■ EXERCISE: Print the listing as it stands, omitting all images.

============

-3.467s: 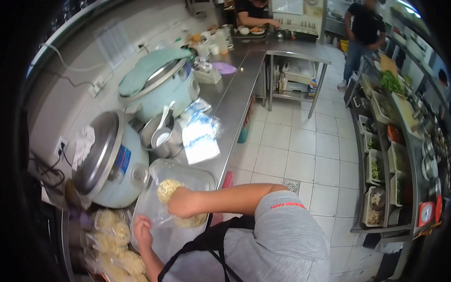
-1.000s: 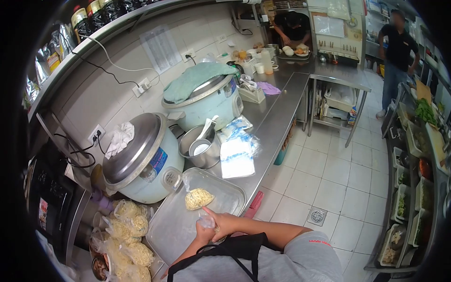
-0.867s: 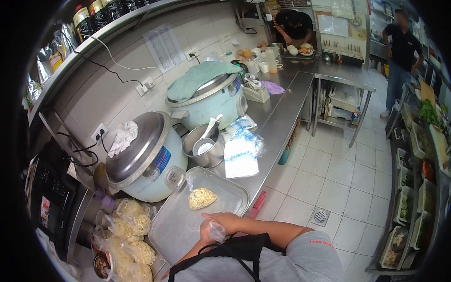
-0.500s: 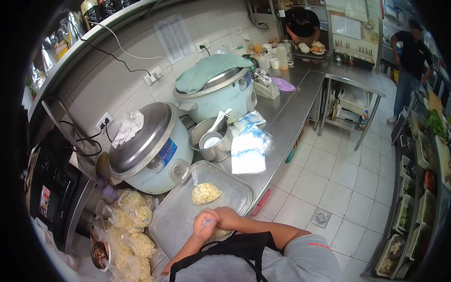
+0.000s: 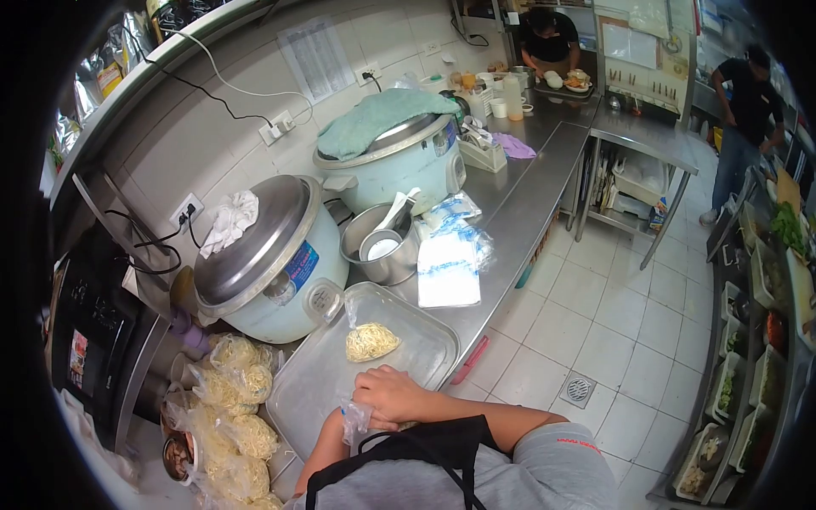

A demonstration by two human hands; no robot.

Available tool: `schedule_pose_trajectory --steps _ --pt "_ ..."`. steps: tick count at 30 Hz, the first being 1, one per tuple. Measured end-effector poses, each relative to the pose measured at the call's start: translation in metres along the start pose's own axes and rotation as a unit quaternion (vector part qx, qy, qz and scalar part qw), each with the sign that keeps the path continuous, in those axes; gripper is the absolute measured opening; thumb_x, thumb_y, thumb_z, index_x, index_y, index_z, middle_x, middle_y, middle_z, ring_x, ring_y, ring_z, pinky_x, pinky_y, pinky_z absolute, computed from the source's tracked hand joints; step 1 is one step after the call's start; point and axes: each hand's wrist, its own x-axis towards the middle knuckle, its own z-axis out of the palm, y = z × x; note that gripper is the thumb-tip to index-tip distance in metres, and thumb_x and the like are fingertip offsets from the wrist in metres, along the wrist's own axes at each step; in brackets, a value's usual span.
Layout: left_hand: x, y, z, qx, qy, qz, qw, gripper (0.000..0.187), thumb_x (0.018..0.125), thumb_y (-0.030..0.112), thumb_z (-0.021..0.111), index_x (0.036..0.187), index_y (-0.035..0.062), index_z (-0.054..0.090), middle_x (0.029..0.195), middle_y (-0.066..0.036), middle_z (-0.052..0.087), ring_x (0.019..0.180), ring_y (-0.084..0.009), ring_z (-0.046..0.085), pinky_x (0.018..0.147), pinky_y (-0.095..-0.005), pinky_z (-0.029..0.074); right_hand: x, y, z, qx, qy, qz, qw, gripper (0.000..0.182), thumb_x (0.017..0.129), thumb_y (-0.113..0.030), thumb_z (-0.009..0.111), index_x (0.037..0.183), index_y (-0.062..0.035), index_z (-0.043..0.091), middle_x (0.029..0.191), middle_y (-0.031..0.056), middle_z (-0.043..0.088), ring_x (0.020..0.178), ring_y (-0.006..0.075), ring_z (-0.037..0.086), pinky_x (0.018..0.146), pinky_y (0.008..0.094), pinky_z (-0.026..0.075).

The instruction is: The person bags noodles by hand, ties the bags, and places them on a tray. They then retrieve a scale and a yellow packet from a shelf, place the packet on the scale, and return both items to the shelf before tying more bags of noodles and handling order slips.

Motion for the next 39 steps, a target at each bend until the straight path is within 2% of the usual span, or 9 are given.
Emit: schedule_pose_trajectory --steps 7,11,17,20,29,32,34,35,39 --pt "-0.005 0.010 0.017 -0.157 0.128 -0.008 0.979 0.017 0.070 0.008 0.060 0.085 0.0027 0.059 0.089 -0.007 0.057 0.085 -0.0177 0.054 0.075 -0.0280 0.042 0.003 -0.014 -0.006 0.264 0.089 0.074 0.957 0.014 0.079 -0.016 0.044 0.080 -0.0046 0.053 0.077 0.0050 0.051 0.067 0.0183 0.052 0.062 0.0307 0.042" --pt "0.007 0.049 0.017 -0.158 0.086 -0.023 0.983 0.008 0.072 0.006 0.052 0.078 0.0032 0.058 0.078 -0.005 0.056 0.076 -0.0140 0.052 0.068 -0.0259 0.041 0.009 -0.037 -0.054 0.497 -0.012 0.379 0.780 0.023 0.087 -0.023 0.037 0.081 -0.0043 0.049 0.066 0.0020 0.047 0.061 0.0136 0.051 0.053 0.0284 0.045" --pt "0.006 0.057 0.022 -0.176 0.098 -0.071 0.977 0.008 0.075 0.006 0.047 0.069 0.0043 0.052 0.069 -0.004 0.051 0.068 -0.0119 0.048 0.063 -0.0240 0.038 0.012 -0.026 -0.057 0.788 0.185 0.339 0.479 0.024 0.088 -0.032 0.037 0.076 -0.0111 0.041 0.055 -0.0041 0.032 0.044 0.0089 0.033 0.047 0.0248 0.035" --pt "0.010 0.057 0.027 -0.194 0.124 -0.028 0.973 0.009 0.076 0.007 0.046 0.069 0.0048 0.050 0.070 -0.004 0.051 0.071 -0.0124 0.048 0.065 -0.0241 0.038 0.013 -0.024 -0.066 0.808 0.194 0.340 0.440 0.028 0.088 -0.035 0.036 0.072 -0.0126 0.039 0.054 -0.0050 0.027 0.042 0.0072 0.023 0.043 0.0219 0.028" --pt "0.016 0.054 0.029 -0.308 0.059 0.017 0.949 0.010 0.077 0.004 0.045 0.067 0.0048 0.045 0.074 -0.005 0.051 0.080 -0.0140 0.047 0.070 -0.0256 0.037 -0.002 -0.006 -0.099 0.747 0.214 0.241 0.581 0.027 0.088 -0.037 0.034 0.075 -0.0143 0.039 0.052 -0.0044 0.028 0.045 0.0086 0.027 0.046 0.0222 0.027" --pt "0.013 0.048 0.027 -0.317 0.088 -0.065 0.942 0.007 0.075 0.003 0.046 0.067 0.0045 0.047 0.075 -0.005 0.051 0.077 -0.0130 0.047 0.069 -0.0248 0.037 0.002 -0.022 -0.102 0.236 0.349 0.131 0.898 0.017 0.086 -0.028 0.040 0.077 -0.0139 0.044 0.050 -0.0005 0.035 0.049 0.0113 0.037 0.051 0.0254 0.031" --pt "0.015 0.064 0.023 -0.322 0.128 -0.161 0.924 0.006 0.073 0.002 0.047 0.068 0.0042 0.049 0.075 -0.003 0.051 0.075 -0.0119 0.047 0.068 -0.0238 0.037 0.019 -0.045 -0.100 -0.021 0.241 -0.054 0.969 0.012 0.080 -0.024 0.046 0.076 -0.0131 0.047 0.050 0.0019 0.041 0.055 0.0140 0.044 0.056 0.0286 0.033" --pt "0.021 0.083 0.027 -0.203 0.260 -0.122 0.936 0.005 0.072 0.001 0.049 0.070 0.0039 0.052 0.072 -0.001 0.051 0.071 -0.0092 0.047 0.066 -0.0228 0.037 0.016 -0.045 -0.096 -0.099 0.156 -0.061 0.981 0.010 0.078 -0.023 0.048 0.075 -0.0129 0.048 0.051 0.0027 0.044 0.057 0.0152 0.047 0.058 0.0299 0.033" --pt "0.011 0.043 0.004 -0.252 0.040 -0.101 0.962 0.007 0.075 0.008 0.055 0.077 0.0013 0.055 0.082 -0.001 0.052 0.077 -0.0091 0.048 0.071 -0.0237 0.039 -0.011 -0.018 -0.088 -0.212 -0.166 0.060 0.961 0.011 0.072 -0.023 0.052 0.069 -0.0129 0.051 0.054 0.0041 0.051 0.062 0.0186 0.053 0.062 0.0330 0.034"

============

■ RESPONSE TO THE TASK:
-3.467s: 
-1.000s: 
-0.867s: 
-0.500s: 
+0.000s: 

A demonstration by two human hands; no robot.

Available tool: `schedule_pose_trajectory --steps _ --pt "_ ..."`. steps: tick count at 30 Hz, the first being 1, one per tuple. Measured end-effector poses, each relative to the pose measured at the call's start: translation in metres along the start pose's own axes and rotation as a unit quaternion (vector part qx, qy, qz and scalar part qw), each with the sign that keeps the path continuous, in those axes; gripper is the absolute measured opening; thumb_x, thumb_y, thumb_z, index_x, index_y, index_z, middle_x, middle_y, middle_z, ring_x, ring_y, ring_z, pinky_x, pinky_y, pinky_z absolute, computed from the source's tracked hand joints; step 1 is one step after the call's start; point and axes: each hand's wrist, its own x-axis towards the middle knuckle, its own z-axis out of the palm, y = z × x; note that gripper is the thumb-tip to index-tip distance in metres, and thumb_x and the like are fingertip offsets from the wrist in metres, along the wrist's own axes at each step; in brackets, a value's usual span.
Layout: left_hand: x, y, z, qx, qy, qz, qw, gripper (0.000..0.187), thumb_x (0.018..0.125), thumb_y (-0.030..0.112), thumb_z (-0.021..0.111), index_x (0.036..0.187), index_y (-0.035..0.062), index_z (-0.054..0.090), middle_x (0.029..0.195), middle_y (-0.066..0.036), middle_z (-0.052..0.087), ring_x (0.019..0.180), ring_y (-0.084..0.009), ring_z (-0.046..0.085), pinky_x (0.018..0.147), pinky_y (-0.095..-0.005), pinky_z (-0.029..0.074); right_hand: x, y, z, qx, qy, qz, qw, gripper (0.000..0.182), thumb_x (0.017..0.129), thumb_y (-0.113..0.030), thumb_z (-0.009..0.111), index_x (0.037..0.183), index_y (-0.062..0.035), index_z (-0.043..0.091), middle_x (0.029..0.191), middle_y (-0.031..0.056), middle_z (-0.043..0.088), ring_x (0.020..0.178), ring_y (-0.006..0.075), ring_z (-0.037..0.086), pinky_x (0.018..0.146), pinky_y (0.008..0.094), pinky_z (-0.026..0.075).

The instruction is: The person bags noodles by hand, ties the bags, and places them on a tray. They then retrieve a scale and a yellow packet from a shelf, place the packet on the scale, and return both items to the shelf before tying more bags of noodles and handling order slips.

Motion for the next 39 steps, a target at each bend until the straight path is within 2% of the usual span, or 9 are given.
Emit: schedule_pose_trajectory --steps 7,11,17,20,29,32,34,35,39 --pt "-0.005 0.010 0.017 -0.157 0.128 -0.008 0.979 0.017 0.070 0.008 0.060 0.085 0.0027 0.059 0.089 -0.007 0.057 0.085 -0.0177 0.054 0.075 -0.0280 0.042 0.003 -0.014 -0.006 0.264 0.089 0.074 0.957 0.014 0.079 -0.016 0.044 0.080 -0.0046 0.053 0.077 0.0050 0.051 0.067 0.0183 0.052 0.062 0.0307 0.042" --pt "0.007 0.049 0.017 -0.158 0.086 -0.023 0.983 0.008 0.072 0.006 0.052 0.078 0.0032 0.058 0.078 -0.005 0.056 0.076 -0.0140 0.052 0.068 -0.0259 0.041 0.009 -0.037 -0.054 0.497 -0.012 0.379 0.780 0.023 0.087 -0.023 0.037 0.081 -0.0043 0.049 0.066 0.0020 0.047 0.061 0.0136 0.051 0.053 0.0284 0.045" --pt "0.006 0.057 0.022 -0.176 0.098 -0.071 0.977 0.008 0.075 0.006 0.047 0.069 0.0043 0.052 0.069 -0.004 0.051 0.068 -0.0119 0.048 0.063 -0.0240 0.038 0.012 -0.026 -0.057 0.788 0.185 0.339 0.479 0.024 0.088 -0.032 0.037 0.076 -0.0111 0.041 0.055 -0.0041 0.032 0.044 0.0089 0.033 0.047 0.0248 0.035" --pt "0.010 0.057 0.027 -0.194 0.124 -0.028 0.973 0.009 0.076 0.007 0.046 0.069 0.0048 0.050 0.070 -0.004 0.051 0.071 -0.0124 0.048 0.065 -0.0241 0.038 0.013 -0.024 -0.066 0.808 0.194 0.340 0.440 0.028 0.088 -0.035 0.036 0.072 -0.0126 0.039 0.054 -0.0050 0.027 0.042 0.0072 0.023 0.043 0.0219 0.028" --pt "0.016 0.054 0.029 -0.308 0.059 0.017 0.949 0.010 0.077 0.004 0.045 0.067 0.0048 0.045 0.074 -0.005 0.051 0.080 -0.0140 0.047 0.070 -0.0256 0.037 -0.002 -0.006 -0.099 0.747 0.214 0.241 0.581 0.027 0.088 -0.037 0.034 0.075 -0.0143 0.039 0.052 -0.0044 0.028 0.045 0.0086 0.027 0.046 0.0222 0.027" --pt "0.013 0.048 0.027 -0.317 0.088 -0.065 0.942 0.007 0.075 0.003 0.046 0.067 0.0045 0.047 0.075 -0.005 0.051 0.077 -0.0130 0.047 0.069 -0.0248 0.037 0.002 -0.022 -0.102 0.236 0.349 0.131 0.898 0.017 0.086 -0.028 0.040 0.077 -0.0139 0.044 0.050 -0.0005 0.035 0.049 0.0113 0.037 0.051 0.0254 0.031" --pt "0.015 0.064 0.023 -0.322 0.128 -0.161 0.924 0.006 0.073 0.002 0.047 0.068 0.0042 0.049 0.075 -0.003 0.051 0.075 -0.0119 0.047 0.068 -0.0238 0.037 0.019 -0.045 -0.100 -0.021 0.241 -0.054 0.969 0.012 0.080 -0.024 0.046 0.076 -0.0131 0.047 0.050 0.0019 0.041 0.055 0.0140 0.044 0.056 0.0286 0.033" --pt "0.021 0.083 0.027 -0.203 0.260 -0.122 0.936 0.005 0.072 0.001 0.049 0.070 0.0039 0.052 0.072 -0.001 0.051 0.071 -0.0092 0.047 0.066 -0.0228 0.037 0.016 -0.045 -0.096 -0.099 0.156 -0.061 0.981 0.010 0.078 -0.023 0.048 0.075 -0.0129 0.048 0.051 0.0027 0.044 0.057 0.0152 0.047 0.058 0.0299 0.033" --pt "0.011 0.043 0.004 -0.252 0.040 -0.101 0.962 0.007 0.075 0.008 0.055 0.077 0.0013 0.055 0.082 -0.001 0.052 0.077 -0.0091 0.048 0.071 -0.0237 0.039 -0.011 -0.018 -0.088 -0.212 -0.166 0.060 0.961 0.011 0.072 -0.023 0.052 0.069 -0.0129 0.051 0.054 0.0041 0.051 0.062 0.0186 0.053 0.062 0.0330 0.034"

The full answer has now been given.